(Beginning of Data provided)

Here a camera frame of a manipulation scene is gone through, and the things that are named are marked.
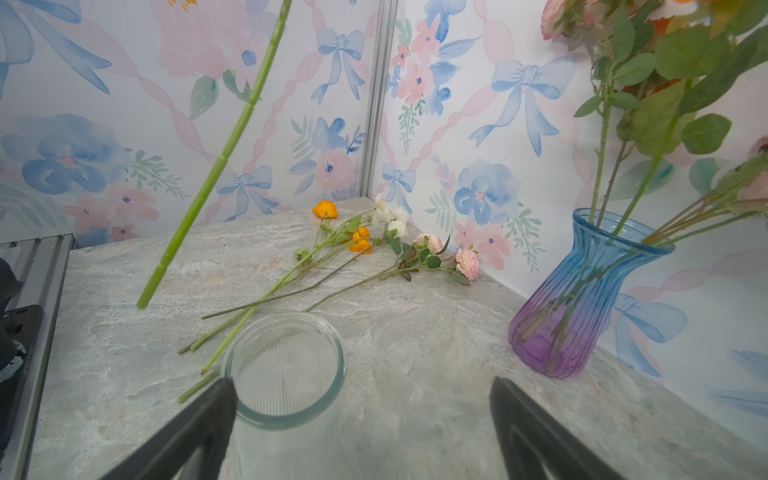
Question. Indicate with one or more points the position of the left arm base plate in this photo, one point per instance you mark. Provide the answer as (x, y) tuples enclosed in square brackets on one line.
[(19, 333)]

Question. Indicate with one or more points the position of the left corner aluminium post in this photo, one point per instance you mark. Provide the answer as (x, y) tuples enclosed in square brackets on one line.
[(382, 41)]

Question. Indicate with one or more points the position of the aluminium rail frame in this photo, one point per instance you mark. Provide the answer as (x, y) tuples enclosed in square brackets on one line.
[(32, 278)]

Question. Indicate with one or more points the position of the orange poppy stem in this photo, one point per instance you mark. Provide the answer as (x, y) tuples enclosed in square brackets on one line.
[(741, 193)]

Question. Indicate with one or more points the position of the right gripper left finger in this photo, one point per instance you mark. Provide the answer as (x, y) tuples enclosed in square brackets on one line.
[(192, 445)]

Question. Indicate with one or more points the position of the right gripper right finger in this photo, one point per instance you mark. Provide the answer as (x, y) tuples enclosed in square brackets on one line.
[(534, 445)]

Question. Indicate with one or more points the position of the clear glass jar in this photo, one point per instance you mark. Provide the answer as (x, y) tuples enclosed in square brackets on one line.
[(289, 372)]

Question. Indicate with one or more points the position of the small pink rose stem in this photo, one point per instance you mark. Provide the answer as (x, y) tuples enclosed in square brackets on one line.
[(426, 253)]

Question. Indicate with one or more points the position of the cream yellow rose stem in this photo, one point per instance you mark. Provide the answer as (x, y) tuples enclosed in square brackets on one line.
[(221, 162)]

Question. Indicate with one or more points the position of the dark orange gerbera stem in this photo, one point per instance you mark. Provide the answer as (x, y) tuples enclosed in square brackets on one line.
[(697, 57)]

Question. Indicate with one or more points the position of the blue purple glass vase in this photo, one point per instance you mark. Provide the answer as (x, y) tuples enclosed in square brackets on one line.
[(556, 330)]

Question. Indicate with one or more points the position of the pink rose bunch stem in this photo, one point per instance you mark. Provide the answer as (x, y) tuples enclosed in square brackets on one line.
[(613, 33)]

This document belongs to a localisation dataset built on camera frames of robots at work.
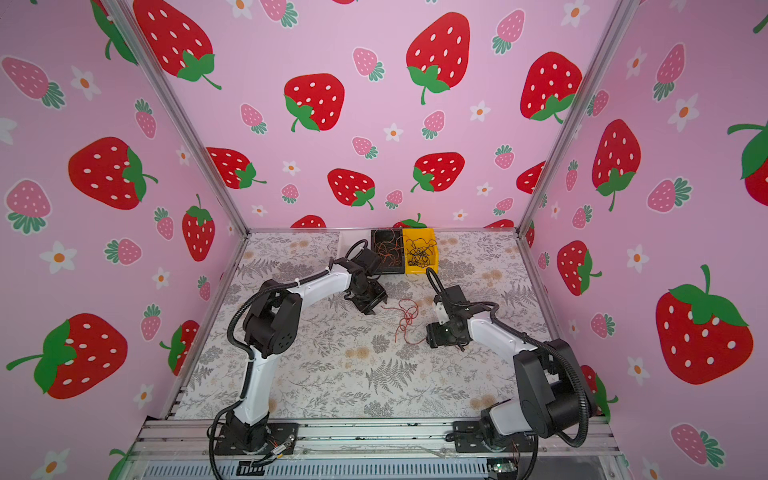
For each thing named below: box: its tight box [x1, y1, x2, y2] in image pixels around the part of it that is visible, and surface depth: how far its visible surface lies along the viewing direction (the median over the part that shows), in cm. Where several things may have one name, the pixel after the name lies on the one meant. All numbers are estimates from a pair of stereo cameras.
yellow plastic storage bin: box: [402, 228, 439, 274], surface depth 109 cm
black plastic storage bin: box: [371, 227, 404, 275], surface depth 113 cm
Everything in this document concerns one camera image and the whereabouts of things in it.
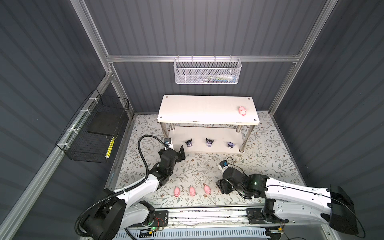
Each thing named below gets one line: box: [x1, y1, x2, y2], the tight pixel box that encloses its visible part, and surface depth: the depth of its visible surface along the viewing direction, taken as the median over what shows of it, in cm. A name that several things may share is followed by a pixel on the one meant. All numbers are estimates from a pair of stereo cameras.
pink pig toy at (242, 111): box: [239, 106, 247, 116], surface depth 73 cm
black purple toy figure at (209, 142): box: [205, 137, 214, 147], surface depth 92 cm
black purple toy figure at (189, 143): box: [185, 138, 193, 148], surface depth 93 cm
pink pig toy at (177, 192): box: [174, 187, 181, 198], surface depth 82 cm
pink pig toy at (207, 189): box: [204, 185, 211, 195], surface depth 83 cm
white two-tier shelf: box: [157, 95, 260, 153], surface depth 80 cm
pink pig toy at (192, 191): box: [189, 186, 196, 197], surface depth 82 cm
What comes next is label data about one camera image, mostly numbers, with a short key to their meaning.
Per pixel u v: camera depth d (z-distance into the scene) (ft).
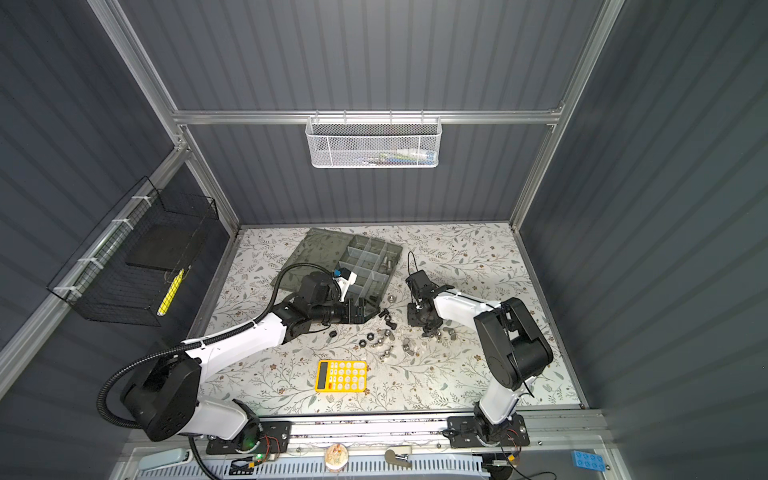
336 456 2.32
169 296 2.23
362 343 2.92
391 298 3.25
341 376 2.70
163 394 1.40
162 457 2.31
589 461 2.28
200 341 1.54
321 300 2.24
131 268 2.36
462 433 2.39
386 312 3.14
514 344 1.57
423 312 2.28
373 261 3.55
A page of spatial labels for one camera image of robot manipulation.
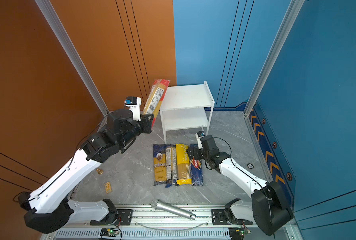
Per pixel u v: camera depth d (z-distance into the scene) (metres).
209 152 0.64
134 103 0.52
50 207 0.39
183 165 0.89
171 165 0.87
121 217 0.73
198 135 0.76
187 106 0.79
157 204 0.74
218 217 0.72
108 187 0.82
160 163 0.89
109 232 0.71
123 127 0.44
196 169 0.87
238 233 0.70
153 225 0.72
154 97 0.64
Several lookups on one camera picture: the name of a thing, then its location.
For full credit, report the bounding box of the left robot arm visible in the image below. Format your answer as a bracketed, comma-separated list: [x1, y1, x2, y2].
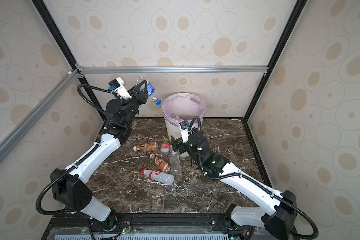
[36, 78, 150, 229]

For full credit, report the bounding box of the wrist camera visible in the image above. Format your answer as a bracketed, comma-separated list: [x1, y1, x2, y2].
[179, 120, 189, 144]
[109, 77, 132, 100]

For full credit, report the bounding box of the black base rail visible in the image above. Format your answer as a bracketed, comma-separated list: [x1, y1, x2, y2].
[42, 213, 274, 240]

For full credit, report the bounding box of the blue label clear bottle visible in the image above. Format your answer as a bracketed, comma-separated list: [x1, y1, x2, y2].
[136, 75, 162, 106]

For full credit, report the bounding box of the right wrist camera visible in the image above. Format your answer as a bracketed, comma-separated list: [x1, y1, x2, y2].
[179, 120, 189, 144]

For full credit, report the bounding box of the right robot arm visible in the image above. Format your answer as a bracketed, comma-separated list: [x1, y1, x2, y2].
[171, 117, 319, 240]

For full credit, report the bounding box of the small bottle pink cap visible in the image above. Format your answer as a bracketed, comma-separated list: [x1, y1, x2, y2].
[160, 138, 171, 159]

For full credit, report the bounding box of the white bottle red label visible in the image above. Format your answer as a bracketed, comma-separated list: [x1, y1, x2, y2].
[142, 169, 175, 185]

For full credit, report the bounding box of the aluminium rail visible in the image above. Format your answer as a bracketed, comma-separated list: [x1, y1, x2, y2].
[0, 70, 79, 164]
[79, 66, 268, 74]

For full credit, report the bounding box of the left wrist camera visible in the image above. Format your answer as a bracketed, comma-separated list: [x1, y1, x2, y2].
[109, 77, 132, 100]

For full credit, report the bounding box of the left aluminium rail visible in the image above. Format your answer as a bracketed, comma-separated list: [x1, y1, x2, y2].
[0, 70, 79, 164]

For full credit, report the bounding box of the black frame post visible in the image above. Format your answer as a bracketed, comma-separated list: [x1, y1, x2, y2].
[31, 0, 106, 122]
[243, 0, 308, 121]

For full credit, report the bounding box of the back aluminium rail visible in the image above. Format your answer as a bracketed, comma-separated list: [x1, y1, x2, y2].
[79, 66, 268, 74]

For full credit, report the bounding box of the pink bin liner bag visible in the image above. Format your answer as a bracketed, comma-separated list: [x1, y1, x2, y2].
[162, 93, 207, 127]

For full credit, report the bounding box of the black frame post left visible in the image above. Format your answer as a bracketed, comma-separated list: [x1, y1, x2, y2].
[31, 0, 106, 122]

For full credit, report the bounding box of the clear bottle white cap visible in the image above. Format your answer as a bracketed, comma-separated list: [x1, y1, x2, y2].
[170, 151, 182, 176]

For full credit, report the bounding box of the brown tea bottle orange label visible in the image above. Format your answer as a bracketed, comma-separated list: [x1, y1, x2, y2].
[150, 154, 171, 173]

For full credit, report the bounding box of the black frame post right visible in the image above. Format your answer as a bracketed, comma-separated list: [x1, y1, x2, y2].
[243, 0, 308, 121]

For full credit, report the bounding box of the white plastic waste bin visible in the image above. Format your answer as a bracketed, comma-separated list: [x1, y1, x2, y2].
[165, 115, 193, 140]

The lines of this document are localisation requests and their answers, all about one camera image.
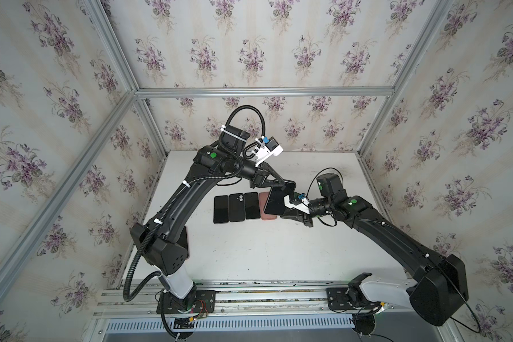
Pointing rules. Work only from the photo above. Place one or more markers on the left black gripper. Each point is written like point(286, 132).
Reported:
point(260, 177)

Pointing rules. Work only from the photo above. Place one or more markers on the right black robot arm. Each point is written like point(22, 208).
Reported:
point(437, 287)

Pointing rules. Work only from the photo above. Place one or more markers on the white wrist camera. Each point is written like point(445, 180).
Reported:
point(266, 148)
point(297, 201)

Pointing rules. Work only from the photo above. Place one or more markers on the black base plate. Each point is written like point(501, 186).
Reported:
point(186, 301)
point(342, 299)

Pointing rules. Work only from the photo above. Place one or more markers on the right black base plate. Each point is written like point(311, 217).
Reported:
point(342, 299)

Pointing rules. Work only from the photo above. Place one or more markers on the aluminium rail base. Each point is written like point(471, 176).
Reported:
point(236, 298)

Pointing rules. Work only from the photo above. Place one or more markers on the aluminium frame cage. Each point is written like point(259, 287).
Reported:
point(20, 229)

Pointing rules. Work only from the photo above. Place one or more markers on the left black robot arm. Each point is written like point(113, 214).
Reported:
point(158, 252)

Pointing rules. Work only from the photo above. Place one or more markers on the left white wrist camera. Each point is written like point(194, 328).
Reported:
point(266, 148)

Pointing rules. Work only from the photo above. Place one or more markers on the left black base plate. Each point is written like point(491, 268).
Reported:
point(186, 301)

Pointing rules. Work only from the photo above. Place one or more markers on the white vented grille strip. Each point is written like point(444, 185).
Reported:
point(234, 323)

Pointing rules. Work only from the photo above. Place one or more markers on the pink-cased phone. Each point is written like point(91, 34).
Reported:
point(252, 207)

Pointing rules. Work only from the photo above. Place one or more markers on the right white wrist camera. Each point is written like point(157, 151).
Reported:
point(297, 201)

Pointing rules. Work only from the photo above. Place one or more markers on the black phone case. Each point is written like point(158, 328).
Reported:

(End of Data provided)

Reproduce verbatim only the segment of the listing bounded by the line containing "171 165 0.87" and the line containing "Several lookups on", with both boundary lines included.

171 165 0.87
121 217 0.73
198 135 0.76
187 106 0.79
157 204 0.74
218 217 0.72
108 187 0.82
160 163 0.89
109 232 0.71
123 127 0.44
196 169 0.87
238 233 0.70
153 225 0.72
154 97 0.64
Several lookups on one camera picture: the name of a thing, then its location.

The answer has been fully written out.